How to complete this task: The result should be the line with "object at (298, 185)" followed by every remaining line of the entries, each reproduced exactly, with nothing else.

Extracted records:
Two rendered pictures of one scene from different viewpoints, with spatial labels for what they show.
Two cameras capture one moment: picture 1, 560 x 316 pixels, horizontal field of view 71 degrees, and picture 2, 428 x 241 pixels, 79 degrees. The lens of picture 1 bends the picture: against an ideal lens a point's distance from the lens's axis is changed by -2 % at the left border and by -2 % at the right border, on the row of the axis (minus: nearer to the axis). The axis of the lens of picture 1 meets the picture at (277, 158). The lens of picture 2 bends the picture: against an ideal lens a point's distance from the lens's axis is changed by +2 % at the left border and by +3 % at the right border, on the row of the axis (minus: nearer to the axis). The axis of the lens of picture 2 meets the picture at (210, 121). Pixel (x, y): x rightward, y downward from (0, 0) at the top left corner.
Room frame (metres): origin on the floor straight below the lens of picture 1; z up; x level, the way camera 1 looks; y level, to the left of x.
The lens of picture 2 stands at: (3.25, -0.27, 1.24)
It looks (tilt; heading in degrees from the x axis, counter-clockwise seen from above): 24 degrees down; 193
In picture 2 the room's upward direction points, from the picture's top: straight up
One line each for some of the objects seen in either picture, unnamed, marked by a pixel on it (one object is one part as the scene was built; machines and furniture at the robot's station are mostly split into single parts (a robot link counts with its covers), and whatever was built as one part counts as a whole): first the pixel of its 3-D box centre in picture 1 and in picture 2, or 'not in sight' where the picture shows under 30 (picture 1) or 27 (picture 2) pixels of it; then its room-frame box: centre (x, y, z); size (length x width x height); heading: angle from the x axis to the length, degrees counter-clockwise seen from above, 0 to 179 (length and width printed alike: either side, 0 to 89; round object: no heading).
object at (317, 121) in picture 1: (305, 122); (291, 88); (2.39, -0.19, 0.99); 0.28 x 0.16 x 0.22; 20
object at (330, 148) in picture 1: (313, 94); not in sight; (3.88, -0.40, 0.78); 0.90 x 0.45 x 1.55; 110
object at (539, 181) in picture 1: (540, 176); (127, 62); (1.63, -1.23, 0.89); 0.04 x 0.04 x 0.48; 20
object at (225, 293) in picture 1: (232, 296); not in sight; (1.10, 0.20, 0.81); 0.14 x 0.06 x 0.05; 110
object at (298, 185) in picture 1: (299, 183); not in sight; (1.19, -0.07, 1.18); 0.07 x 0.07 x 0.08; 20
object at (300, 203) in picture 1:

Response to this exercise:
object at (298, 185) in picture 1: (299, 183); not in sight; (1.19, -0.07, 1.18); 0.07 x 0.07 x 0.08; 20
object at (300, 203) in picture 1:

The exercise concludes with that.